Working with File Driven Workflows

I’m evaluating Fireworks as a workflow management system for bioinformatics applications and I’m interested to hear what the best practices are for file driven workflows. We have a decent I/O burden with a lot of tools that read from and output to large genomic data files so moving files around is not desirable. In my testing, I’m passing absolute paths between fireworks by returning a FWAction update_spec. This is to account for the different directory structures when choosing rlaunch rapidfire or singleshot. Ideally we’d like to be able to write all the important files to a common directory and have an easy way to remove temporary files after a run is deemed successful. Any thoughts here on the best implementation using fireworks? How are groups handling temporary/intermediate files? Is there a good way to flag and delete them?

Hi,

I am not sure I can give a complete answer but here are some notes that might be helpful:

  • You can certainly pass directories using update_spec, we also do that in Materials Project.

  • Note that if you have a common directory or a desired run directory, you can do that via the “_launch_dir” key in the spec which will set where your FW gets run: http://pythonhosted.org//FireWorks/controlworker.html

  • If you have temporary files, you can delete them as part of your FireTask. i.e., before returning your FWAction, you can delete your temporary files. Alternatively, there are some packages like “monty” that provide syntax for running in a temporary dir as a context manager, e.g. https://www.pythonhosted.org/monty/_modules/monty/tempfile.html . The context manager will take care of cleaning up your scratch files as you exit the code block that needs them.

  • If you need to destroy the directory that FW creates to run the job, you can try the REMOVE_USELESS_DIRS setting: http://pythonhosted.org//FireWorks/config_tutorial.html

  • Note that in the Github code there is also a script called “fwtool” in fireworks/script/fwtool. That script has an option to try and go through all the COMPLETED workflows and delete all their directories. By default this script is not included in the installation but if you think it would be generally useful you can submit a request to make it an official feature. The current version just deletes every completed directory, but it could be generalized to be more specific.

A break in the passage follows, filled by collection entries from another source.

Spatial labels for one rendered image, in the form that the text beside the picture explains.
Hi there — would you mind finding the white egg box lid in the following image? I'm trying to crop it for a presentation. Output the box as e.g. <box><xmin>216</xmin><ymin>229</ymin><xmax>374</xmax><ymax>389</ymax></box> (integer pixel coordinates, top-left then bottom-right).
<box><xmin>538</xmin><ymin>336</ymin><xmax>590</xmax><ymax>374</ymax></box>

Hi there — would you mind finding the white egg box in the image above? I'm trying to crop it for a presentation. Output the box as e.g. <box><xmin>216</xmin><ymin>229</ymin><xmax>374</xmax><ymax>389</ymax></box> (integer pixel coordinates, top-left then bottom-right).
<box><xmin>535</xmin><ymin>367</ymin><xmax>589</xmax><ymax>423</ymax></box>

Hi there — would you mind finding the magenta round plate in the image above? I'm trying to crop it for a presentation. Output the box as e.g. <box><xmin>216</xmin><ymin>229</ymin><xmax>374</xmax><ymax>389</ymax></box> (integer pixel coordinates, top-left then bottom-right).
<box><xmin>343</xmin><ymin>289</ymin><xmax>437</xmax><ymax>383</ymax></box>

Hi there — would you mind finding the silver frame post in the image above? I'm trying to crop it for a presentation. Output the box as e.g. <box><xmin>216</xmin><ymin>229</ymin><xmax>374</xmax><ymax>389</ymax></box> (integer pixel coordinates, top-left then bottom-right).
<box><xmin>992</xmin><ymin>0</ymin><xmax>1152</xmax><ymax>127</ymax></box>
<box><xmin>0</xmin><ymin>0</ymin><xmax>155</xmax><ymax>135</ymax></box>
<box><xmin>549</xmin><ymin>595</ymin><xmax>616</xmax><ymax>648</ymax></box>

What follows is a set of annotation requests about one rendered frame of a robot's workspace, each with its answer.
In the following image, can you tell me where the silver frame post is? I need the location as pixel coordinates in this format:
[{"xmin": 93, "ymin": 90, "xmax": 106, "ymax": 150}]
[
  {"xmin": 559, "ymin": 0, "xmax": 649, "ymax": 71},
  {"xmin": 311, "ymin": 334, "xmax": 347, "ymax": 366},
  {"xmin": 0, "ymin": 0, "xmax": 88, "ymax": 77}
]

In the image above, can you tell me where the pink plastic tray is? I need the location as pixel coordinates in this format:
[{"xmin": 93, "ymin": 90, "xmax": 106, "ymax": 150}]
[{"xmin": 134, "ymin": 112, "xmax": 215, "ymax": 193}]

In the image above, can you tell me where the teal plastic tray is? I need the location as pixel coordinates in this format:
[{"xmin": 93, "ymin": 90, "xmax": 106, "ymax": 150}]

I hope that helps, but please do follow up if there’s something I missed

Best,

Anubhav

···

On Thursday, February 12, 2015 at 4:53:05 PM UTC-8, aarsco wrote:

I’m evaluating Fireworks as a workflow management system for bioinformatics applications and I’m interested to hear what the best practices are for file driven workflows. We have a decent I/O burden with a lot of tools that read from and output to large genomic data files so moving files around is not desirable. In my testing, I’m passing absolute paths between fireworks by returning a FWAction update_spec. This is to account for the different directory structures when choosing rlaunch rapidfire or singleshot. Ideally we’d like to be able to write all the important files to a common directory and have an easy way to remove temporary files after a run is deemed successful. Any thoughts here on the best implementation using fireworks? How are groups handling temporary/intermediate files? Is there a good way to flag and delete them?